For this task, copy all of the data below exactly and skip the pictures.

⁂

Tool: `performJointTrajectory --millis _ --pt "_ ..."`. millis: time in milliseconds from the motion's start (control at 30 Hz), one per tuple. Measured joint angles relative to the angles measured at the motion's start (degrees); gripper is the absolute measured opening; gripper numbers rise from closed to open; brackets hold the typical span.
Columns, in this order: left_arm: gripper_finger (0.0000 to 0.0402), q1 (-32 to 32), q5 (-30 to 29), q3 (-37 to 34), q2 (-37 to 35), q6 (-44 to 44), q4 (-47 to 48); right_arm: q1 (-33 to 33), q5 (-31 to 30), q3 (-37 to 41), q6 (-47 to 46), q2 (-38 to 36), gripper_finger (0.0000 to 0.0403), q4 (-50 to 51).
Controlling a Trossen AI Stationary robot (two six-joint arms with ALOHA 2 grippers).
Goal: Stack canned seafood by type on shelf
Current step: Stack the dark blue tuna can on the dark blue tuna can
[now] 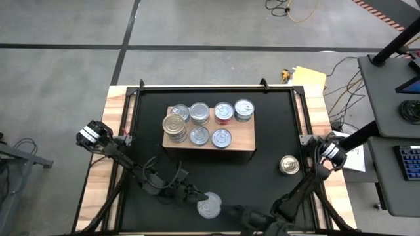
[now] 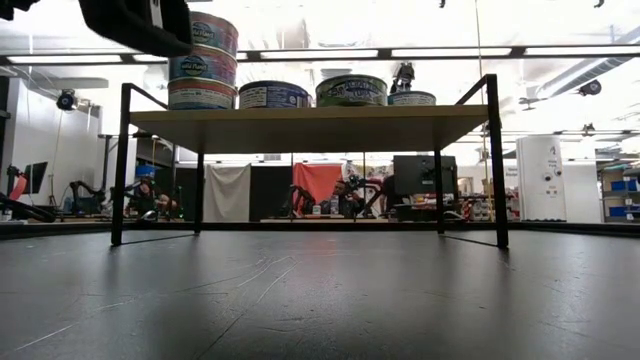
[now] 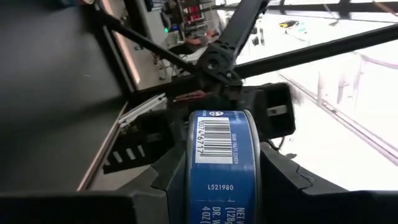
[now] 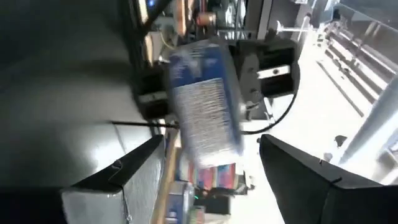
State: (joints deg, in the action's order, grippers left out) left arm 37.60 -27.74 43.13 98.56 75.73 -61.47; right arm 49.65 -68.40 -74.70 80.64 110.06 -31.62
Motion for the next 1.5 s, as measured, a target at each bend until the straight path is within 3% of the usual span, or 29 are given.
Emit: performJointTrajectory --millis 300,533,667,800,1100,1200,1300,1433,1500 --pt "0.0125 0.0 0.7 0.3 0.0 -0.5 0.9 -1.9 1.4 -4.8 12.5 3.6 0.0237 0.0" --pt "0.013 0.0 1.5 0.3 0.0 -3.4 1.0 -4.6 3.9 -6.3 12.1 4.6 0.0192 0.0" --pt "0.0218 0.0 3.2 0.4 0.0 -7.7 -0.6 -4.8 3.9 -6.2 11.8 4.3 0.0126 0.0" --pt "0.0287 -0.3 6.3 0.4 -0.2 -12.8 -3.8 -4.3 3.5 -6.2 11.1 3.5 0.0126 -0.5" --pt "0.0309 -0.6 9.5 0.4 -1.2 -30.8 -6.6 -3.4 -0.7 -5.4 0.6 -1.9 0.0126 -0.2" --pt "0.0308 -0.5 15.1 0.4 -1.2 -41.4 -6.5 -3.5 -0.7 -4.7 -3.5 -4.9 0.0126 0.0" --pt "0.03 -0.2 20.9 0.3 -1.3 -46.3 -5.9 -4.4 -0.5 -4.0 -7.3 -8.0 0.0126 1.3" --pt "0.0281 0.1 24.4 0.3 -1.5 -47.9 -2.2 -6.9 4.3 -3.5 -15.0 -12.0 0.0126 8.2" --pt "0.0272 0.1 22.6 0.3 -2.0 -47.3 2.5 -8.9 8.0 -3.5 -19.8 -13.6 0.0126 12.8"
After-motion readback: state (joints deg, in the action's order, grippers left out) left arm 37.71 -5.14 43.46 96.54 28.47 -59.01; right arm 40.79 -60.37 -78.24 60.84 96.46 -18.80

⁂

_Task output_
Tool: `performJointTrajectory --millis _ --pt "_ ..."`. millis: time in milliseconds from the motion's start (control at 30 Hz), one per tuple. Measured joint angles relative to the angles measured at the motion's start (degrees); gripper is the absolute measured opening; gripper numbers rise from closed to open; brackets hold the typical span.
Columns, in this order: left_arm: gripper_finger (0.0000 to 0.0402), q1 (-32 to 32), q5 (-30 to 29), q3 (-37 to 34), q2 (-37 to 35), q6 (-44 to 44), q4 (-47 to 48); right_arm: q1 (-33 to 33), q5 (-31 to 30), q3 (-37 to 41), q6 (-47 to 46), q2 (-38 to 36), gripper_finger (0.0000 to 0.0403), q4 (-50 to 51).
Controlling a Trossen AI Stationary robot (two six-joint arms with ALOHA 2 grippers).
Goal: Stack canned seafood by type on shelf
Current step: Stack the dark blue tuna can on the dark blue tuna can
[now] 
[now] 
[now] 
[now] 
State: (joints deg, in the action's order, grippers left out) left arm 37.60 -27.74 43.13 98.56 75.73 -61.47; right arm 49.65 -68.40 -74.70 80.64 110.06 -31.62
Motion for the next 1.5 s, as measured, a target at each bend until the straight path is within 3% of the usual span, or 29 are given.
Emit: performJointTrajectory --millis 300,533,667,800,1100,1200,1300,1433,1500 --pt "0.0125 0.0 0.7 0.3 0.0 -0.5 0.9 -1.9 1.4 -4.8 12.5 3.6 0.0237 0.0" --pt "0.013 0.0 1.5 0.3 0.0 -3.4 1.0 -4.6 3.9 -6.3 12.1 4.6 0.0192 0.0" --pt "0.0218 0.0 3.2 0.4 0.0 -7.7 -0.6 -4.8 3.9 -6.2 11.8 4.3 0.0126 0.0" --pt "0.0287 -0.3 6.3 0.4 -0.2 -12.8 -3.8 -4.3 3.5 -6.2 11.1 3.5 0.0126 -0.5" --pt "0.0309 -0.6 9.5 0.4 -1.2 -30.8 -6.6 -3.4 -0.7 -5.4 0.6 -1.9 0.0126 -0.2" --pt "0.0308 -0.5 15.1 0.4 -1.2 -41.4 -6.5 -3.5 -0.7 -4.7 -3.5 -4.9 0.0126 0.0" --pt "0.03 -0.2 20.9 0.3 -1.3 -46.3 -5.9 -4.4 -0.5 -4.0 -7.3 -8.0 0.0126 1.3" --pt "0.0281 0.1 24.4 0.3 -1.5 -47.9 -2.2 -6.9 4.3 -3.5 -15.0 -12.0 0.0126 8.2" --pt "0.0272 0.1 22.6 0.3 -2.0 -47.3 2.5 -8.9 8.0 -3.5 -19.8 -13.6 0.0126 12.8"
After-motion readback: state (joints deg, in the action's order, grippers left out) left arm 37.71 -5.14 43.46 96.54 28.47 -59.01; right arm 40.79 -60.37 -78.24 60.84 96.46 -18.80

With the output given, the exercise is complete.